Ken Rutherford lay on the bare ground with what was left of his legs propped up against what was left of the Landcruiser he had been riding in.
Moments earlier, the Landcruiser had struck a land mine while traveling in rural Somalia. The mine had blown his foot from his leg and blew the vehicle perpendicular to the road. Rutherford and the vehicle were suddenly motionless in the ditch, lying in a heap of metal, dust and blood. The moment before the mine exploded, Rutherford was a credit union training officer thinking about his to-do list, and scribbling chores down on a notepad. Now, the notepad was covered in his own blood.
Rutherford lunged and grabbed his radio, pulling it close to him shouting, “I’m O positive! Get me an airplane in here! We’re down!”

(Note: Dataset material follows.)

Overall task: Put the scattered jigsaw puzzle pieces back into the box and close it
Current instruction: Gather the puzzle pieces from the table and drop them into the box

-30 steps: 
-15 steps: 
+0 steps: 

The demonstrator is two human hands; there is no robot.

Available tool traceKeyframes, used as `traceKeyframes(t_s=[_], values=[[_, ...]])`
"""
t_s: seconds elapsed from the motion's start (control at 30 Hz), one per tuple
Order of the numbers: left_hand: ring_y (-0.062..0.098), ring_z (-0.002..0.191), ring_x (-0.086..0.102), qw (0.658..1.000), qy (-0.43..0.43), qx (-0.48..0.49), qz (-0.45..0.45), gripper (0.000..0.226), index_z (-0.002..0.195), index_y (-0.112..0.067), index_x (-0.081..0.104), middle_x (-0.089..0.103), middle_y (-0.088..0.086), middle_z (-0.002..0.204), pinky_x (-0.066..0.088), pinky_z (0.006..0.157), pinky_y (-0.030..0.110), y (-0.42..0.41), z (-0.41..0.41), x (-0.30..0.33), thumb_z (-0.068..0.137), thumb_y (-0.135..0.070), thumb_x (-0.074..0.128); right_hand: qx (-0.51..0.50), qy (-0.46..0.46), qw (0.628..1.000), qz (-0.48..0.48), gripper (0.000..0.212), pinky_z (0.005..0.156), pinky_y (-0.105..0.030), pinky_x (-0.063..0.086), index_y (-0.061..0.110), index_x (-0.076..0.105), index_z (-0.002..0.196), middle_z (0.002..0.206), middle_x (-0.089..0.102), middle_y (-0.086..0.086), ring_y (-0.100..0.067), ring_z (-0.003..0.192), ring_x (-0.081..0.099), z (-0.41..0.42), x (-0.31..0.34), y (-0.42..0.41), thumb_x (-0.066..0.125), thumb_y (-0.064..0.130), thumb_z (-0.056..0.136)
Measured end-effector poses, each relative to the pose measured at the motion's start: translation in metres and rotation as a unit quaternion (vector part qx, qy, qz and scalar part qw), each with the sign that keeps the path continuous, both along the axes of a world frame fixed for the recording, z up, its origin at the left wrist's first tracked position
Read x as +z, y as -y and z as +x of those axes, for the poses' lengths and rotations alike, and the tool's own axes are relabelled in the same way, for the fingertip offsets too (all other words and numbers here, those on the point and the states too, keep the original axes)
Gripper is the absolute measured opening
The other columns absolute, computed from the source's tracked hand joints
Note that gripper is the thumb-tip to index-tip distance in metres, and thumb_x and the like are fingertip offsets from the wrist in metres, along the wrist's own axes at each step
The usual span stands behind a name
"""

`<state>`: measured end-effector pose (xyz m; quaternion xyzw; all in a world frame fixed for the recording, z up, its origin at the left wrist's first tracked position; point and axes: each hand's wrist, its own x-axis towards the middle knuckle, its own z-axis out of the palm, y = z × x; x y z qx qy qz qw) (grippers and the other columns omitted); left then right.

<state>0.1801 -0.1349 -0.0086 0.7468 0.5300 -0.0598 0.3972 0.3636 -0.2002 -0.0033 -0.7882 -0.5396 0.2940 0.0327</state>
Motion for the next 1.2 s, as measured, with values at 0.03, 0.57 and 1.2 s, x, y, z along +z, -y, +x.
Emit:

Although today, 16 years later with a million memories squeezed between now and then, Rutherford sits in his east Springfield living room and remembers it like it was yesterday. “I started coughing up blood on my shirt,” he says. I was on my back and I thought, ‘This is it. I’m done.’ I just thought, ‘Lord, I love you. I love life. If you keep me around, I want to marry Kim, be a father, be a teacher like my dad, and everything else is just icing on the cake. If I get those three things, I’m never going to complain about life ever again.’”
That moment in Somalia was life-changing for Rutherford. It explains why he now has two prosthetics starting below his knees. It explains why he’s forced to sometimes crawl the entirety of his house. Yet, it’s Rutherford’s telling of the story that reveals what that moment did for his perspective.
To hear Rutherford explain it, it almost sounds like a positive experience. The dark-haired Missouri State University professor shifts his former offensive lineman frame in a brown leather chair with the disclosure of each detail. He speaks with passion and sounds to be on the cusp of smiling the entire time. It’s as if he is curious to hear himself speak a new element of the story “I call it the power of gratitude,” explains Rutherford. “I live it.”
After being rushed to a hospital in Somalia that had no pain medication, Rutherford was flown to Nairobi, to a modern hospital in Geneva, and finally to Colorado. In all, he had 19 blood transfusions, a right leg amputation (he had the left amputated three years later due to continued pain), and a handful of other surgeries.